Customer: His name is ***** ***** he is approx 4 years old
JA: Is there anything else the Veterinarian should be aware of about Liam?
Customer: he has had seizures in the past and is slightly over weight
Submitted: 2 months ago.
Category: Cat Veterinary
Expert:  Dr. Michael Salkin replied 2 months ago.

You're speaking with Dr. Michael Salkin. Welcome to JustAnswer. I'm currently typing up my reply. Please be patient. This may take a few minutes.

Expert:  Dr. Michael Salkin replied 2 months ago.

I'm sorry that your question wasn't answered in a timely manner. How long has Liam been symptomatic in this manner? Has he suffered from respiratory symptoms in the past?

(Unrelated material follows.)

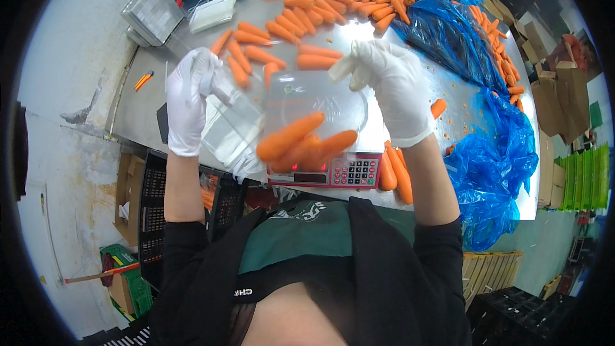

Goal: The person weighs carrots on a digital scale, places them into plastic bags, and then puts the filled bags into a black crate.

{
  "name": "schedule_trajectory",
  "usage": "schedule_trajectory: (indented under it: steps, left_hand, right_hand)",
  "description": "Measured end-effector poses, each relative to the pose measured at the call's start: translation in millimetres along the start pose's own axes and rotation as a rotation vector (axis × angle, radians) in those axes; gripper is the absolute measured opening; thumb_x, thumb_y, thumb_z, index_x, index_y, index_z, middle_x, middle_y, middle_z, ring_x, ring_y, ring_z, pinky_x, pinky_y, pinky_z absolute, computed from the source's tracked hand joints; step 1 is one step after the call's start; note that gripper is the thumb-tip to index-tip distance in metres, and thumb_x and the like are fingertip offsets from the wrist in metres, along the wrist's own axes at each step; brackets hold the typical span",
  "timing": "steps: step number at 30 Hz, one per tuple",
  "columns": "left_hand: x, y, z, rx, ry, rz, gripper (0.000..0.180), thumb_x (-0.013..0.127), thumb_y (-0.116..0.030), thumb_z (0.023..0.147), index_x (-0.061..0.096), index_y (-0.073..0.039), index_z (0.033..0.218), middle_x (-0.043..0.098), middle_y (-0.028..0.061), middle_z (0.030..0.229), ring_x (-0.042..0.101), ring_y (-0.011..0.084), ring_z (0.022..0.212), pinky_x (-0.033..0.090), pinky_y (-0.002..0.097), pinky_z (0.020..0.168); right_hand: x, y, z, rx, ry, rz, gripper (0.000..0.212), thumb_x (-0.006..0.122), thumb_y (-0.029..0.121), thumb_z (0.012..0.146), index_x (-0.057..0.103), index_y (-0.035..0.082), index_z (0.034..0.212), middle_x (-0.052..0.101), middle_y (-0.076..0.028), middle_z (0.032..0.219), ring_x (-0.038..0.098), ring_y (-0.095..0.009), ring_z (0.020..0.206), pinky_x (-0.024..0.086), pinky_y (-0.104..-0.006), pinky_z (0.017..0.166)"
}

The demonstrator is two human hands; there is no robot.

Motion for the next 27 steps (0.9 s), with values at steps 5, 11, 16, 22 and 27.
schedule_trajectory:
  steps: [5,11,16,22,27]
  left_hand:
    - [-11.7,102.3,-61.5,-0.293,-0.211,0.082,0.023,0.054,-0.014,0.094,0.059,0.002,0.078,0.055,0.0040,0.061,0.054,0.0127,0.049,0.043,0.0260,0.043]
    - [-11.4,213.3,-134.8,-0.534,-0.288,0.132,0.031,0.061,-0.013,0.090,0.056,-0.001,0.062,0.055,0.0030,0.054,0.051,0.0091,0.042,0.036,0.0241,0.042]
    - [-28.4,195.9,-126.4,-0.567,-0.203,0.347,0.015,0.068,-0.015,0.086,0.062,-0.003,0.081,0.061,0.0020,0.063,0.052,0.0051,0.054,0.039,0.0227,0.050]
    - [23.3,91.0,-107.1,0.440,0.028,1.013,0.040,0.070,-0.020,0.082,0.064,-0.011,0.120,0.057,0.0136,0.126,0.049,0.0373,0.119,0.038,0.0459,0.102]
    - [68.7,163.7,-91.2,0.353,0.462,1.034,0.052,0.065,-0.045,0.079,0.061,-0.022,0.126,0.042,0.0105,0.144,0.031,0.0374,0.137,0.025,0.0510,0.111]
  right_hand:
    - [-12.8,-101.2,-50.1,0.354,-0.097,-0.072,0.029,0.054,0.023,0.090,0.063,0.001,0.074,0.066,-0.009,0.068,0.057,-0.010,0.061,0.044,-0.0247,0.060]
    - [-30.0,-204.6,-110.2,0.592,-0.294,0.028,0.020,0.059,0.007,0.081,0.057,0.003,0.062,0.052,-0.005,0.050,0.054,-0.016,0.038,0.037,-0.0266,0.036]
    - [-51.6,-217.3,-113.0,0.631,-0.251,-0.090,0.024,0.060,0.010,0.082,0.056,0.002,0.060,0.051,-0.004,0.049,0.052,-0.014,0.038,0.038,-0.0255,0.039]
    - [-41.4,-157.3,-117.7,0.095,-0.126,-0.778,0.025,0.063,0.021,0.086,0.065,0.000,0.100,0.057,-0.006,0.058,0.057,-0.014,0.051,0.044,-0.0303,0.047]
    - [16.1,-185.1,-140.7,-0.137,0.639,-1.290,0.076,0.061,0.019,0.084,0.020,-0.004,0.145,0.053,-0.012,0.064,0.056,-0.026,0.056,0.047,-0.0398,0.051]
Point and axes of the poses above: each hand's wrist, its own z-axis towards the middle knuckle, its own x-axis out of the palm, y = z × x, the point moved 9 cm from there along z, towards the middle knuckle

In most cases, sneezing and/or ocular discharge represent infection with the feline herpesvirus (FHV-1) in cats which usually goes into remission unaided within 1-3 weeks. The bacteria Chlamydophila and Mycoplasma can be found concomitantly with FHV-1 or be sole infectious agents. These, too, are expected to go into remission unaided but if my patient doesn't show a positive change within 7-10 days of the onset of symptoms, I'll consider prescribing doxycycline - the antibiotic of choice for addressing those bacteria. It’s not unreasonable to also initiate therapy with the over the counter Terramycin ophthalmic ointment should conjunctivitis arise dosed at thrice daily to each eye for a minimum of 10 days. This ointment contains the antibiotics oxytetracycline and polymyxin-B and can be found in many pet/feed stores or online such as here: http://www.drsfostersmith.com/product/prod_display.cfm?pcatid=9674 It’s ideal for addressing the bacterial infections. FHV-1, however, doesn't respond to antibiotics. Severe FHV-1 infections might be addressed with the systemic antiviral drug famciclovir and an ophthalmic antiviral drop or ointment containing cidofovir. These products need to be compounded by a veterinary formulating pharmacy. Cats who become inappetent will benefit from the administration of supplemental fluids and electrolytes given subcutaneously by needle and perhaps a syringeable and palatable convalescent food.

Please respond with further questions or concerns if you wish.

Expert:  Dr. Michael Salkin replied 2 months ago.
Hi,
I'm just following up on our conversation about your pet. How is everything going?